Sat, Aug 11, 2007 - Page 2 News List

Pig farmers' associations protest talk of scrapping ban on additive ractopamine

By Angelica Oung  /  STAFF REPORTER

Representatives from pig farmers' associations protested outside the Department of Health (DOH) yesterday, demanding that the department stand firm on the ban against ractopamine.

Ractopamine, the feed additive marketed under the trade name Paylean, is banned by the Council of Agriculture. The additive is, however, legal in the US and other countries.

Cheng Huei-wen (鄭慧文), the director of the department's Bureau of Food Sanitation, told reporters last Saturday that ractopamine is not harmful to consumers at low levels.
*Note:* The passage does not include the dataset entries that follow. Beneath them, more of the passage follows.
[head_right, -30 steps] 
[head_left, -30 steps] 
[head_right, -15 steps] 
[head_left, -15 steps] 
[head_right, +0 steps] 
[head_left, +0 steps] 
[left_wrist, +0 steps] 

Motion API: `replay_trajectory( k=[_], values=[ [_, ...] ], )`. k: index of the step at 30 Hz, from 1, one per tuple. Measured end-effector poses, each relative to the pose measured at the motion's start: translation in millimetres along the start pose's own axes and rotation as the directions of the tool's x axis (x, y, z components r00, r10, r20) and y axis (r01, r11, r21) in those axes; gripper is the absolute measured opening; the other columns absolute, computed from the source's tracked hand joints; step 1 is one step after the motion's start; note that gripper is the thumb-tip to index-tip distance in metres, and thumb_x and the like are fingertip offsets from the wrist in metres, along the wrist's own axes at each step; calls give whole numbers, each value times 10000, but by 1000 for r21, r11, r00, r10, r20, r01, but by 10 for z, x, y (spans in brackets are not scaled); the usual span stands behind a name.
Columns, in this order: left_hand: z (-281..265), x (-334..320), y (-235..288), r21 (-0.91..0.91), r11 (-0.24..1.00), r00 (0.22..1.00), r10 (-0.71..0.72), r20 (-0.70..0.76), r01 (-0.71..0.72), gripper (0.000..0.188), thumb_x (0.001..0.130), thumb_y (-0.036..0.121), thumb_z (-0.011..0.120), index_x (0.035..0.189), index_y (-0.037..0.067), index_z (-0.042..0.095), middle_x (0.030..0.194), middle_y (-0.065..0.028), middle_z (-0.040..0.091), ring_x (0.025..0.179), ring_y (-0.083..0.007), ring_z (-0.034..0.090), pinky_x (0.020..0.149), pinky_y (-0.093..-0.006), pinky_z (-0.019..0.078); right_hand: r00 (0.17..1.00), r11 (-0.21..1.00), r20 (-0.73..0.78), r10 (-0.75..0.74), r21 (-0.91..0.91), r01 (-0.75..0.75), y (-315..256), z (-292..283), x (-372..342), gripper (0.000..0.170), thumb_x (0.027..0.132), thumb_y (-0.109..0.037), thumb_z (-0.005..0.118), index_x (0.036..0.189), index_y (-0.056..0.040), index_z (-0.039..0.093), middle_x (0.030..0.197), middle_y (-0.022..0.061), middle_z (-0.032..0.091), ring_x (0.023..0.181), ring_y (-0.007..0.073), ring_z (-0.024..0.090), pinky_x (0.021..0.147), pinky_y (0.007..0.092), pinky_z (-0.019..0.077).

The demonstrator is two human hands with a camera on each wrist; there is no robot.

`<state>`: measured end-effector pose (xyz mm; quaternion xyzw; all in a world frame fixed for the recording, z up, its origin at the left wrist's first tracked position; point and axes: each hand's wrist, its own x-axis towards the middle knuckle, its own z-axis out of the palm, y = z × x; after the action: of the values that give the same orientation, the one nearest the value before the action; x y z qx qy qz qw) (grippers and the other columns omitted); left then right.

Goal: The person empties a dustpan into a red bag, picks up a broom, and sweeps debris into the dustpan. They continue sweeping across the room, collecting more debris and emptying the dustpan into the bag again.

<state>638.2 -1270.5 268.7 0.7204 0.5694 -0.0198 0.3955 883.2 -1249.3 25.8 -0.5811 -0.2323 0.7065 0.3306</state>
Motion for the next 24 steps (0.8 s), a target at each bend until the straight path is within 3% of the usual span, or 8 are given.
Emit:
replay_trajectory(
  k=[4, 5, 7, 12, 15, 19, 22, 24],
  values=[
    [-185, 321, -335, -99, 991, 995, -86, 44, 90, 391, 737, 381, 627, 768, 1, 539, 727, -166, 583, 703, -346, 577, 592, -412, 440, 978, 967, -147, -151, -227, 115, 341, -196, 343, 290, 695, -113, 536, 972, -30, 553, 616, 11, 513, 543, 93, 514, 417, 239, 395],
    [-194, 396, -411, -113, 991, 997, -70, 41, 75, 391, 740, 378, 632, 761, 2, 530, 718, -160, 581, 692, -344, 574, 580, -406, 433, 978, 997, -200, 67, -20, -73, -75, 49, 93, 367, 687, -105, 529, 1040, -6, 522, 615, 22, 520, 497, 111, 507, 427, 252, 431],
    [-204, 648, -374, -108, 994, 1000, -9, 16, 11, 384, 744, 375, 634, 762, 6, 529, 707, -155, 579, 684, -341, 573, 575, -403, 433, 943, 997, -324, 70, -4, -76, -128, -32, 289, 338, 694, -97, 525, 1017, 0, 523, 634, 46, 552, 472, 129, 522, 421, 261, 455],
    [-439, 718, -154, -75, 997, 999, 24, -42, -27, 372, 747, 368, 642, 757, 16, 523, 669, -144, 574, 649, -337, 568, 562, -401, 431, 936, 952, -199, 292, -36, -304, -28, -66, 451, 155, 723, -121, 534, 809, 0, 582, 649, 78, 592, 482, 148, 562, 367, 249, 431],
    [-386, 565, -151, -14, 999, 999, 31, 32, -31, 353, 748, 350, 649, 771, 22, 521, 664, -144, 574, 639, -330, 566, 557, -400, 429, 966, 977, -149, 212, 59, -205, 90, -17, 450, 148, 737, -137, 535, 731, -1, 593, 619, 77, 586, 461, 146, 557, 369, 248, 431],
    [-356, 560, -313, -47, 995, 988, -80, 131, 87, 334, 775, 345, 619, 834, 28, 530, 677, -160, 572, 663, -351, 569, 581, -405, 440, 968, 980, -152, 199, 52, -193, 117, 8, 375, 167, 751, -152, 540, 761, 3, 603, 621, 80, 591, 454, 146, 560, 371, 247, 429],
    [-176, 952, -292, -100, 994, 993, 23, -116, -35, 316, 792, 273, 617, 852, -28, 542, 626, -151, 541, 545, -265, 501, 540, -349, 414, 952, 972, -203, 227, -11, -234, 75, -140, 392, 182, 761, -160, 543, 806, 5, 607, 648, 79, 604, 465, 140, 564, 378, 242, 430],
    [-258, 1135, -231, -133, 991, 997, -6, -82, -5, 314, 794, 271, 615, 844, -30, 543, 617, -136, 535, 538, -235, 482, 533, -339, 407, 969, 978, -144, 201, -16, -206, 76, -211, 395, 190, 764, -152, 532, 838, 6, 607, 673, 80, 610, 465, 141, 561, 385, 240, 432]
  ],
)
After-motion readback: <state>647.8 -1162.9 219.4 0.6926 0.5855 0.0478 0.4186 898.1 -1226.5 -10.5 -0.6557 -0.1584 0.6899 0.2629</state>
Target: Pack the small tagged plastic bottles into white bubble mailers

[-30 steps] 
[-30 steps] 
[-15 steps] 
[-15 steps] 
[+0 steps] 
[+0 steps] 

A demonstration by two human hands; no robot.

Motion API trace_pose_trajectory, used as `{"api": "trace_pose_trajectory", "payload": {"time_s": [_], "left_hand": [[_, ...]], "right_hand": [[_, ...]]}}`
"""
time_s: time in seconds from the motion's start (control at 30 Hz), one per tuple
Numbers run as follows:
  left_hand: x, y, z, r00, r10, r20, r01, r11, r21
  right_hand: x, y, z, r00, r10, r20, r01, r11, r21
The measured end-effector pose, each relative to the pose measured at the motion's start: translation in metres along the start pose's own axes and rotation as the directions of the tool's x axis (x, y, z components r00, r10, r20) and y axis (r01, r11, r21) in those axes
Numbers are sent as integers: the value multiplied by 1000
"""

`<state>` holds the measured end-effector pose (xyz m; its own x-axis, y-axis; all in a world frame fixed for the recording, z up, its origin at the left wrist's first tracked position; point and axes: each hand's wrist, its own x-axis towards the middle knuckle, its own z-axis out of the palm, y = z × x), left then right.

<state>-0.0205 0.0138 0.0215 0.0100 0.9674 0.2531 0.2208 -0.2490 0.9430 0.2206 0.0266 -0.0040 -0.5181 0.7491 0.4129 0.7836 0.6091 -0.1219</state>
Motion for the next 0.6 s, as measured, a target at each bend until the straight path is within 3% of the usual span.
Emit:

The department will discuss with the council the possibility of creating a legal limit for ractopamine content in meat, set at 10 parts per billion (ppb).

The representatives, including the directors of five regional pig farmers' associations and two deputy directors of the Republic of China Swine Association (ROCSA) asked the department not to lift the ban on ractopamine.

The bureau of food sanitation deputy director, Hsieh Ting-hung (謝定宏), responded by saying that the department would continue to enforce the ban as long as it is in place.

Two shipments of US pork caused widespread concern when they tested positive for ractopamine, a beta-agonist drug used to cause livestock to gain lean weight quickly. Although both shipments were rejected by customs, the incident sparked concern that previous, untested shipments of US pork may have entered the local market.

Subsequent stepped up testing of locally produced pork revealed ractopamine residue in three out of 43 samples.

Yang Ju-men (楊儒門), dubbed the "rice bomber" by media, attended the protest in solidarity with the hog farmers. Yang, sentenced in 2005 to seven-and-a-half years in prison for planting 17 explosive devices in public areas around Taipei over a one-year period, was released on June 21 on a pardon from President Chen Shui-bian (陳水扁). Yang had planted the devices as a protest against the government's rice import policy and its effects on local farmers.

Deputy director of ROCSA Yang Guan-chang (楊冠章) said the fact that local farmers were illegally using ractopamine was no reason to end the ban.

"We think those who violated the ban should be punished," Yang said. "The fact that they broke the law is no reason to change it."

Local and national pig farmers' associations support the ban 100 percent, she said.

"We have been contacted repeatedly by representatives of Eli Lilly, who wanted our support for Paylean," Yang said. "However, they could not give us a satisfactory answer on two key points -- the high level of ractopamine residue in organ meats and the difficulty of differentiating the substance from other, more dangerous beta-agonists."

According to Yang Chen-chang (楊振昌), a toxicologist at Taipei Veterans General Hospital, ractopamine is quickly metabolized by a pig, but higher levels of the substance can accumulate in its organs and fatty tissues.